Eşinin hafıza kaybından sonra kendisini tanıtmasının zor olduğunu söyleyen Nurşah Mete ise şöyle konuştu: "Alışma dönemi çok uzun sürdü. Kendimi anlatmam, ona tanıtmam çok zordu. Çünkü başlangıçta arkadaşları inanmamışlar ve geçici hafıza kaybı sanmışlar. Kendisine şaka yapıp 'Senin sarışın, uzun boylu bir karın var. Birazdan gelince görürsün' demişler. Ben de ne sarışın ne de çok da uzun boylu bir kadınım. Hastaneye gittiğimde doğal olarak eşim bana bir baktı, bir de arkadaşlarına baktı sonra 'Hani benim eşim uzun boylu sarışın biriydi?' deyince ben şok oldum. O süreci atlatmak çok uzun ve zor oldu. Ben de 'Arkadaşların seninle şaka yapmışlar. Senin hafızanı kaybettiğine inanmıyorlar' diye anlatmaya çalıştım. Ondan sonra eve geldik benden evlilik cüzdanımızı istedi, inanmadı onun eşi olduğuma. Daha doğrusu kimsenin onun eşi, dostu, akrabası, annesi olduğuna da inanmıyor. Herkesin onu kandırdığını düşünüyordu.
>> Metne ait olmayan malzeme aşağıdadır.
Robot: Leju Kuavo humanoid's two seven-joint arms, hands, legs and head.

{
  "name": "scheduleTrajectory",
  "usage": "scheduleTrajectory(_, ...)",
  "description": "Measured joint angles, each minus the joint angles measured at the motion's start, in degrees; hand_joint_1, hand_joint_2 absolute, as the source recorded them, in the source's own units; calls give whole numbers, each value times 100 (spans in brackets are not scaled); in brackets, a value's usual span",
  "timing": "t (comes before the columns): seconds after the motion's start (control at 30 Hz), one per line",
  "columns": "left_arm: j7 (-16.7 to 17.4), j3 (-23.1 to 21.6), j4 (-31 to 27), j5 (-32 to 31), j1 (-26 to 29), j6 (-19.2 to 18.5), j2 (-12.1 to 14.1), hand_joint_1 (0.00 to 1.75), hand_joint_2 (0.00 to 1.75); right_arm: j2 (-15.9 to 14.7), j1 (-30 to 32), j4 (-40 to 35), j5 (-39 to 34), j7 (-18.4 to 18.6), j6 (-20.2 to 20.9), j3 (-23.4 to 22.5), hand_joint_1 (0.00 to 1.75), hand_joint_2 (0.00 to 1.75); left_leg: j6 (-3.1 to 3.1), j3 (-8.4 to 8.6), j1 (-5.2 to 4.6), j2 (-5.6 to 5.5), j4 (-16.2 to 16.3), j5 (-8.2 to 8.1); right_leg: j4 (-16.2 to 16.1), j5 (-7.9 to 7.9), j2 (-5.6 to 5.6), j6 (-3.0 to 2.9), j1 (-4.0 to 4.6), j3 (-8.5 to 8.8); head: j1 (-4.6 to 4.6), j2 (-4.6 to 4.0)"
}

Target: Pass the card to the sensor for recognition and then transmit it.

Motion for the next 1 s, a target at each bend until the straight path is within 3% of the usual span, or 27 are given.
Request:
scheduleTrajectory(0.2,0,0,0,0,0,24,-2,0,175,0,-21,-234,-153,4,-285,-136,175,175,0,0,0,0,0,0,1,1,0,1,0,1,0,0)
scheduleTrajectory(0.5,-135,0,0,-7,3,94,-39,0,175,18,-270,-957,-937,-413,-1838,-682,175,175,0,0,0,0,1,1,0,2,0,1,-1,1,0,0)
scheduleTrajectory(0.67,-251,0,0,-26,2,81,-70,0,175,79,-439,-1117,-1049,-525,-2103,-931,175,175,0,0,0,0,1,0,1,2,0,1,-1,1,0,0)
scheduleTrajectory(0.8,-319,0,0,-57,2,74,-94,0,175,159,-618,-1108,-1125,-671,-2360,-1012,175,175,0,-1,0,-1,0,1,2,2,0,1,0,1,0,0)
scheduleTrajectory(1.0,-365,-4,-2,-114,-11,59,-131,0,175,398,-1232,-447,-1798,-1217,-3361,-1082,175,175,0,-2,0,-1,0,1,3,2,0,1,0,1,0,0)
Eve gelince evlilik cüzdanını görmek istedi, 'Evlilik cüzdanı diye bir şey varmış, onu görmek istiyorum.' dedi. Bende o sinirle hem evlilik cüzdanımızı hem de dini nikahta kıyılan belgelerin tamamını tek tek gösterdim. O süreçte 4-5 ay kendimi, çocuğumu, ailesini ve arkadaşlarını ona tanıtmak için çok çaba sarfettim."

.

EŞİ DURUMA AVANTAJA ÇEVİRDİ

Nurşah Mete eşinin durumunu şakayla karışık 'avantaja çevirdiğini' söyleyerek şunları söyledi: "Kazadan önce bir tavaya bile yumurta kırmışlığı yoktu, bir gün eve geldiğimde yumurtayı kabuğuyla beraber kırmaya çalışmıştı, öyle bir insandı. Kazadan sonra ise bir anda kendi kendine evde sac kavurma yapan bir adam oldu. Ağlayacaktım sevinçten. Bu durumu avantaja çevirmeyi de o anda düşündüm. Avantaja da çevirdim, önceden sen yemek yapardın, temizlik yapardın, bulaşık yıkardın diye anlattım ona hep. Yapar mıydı? Asla yapmazdı ama şu anda yapıyor her şeyi." (DHA)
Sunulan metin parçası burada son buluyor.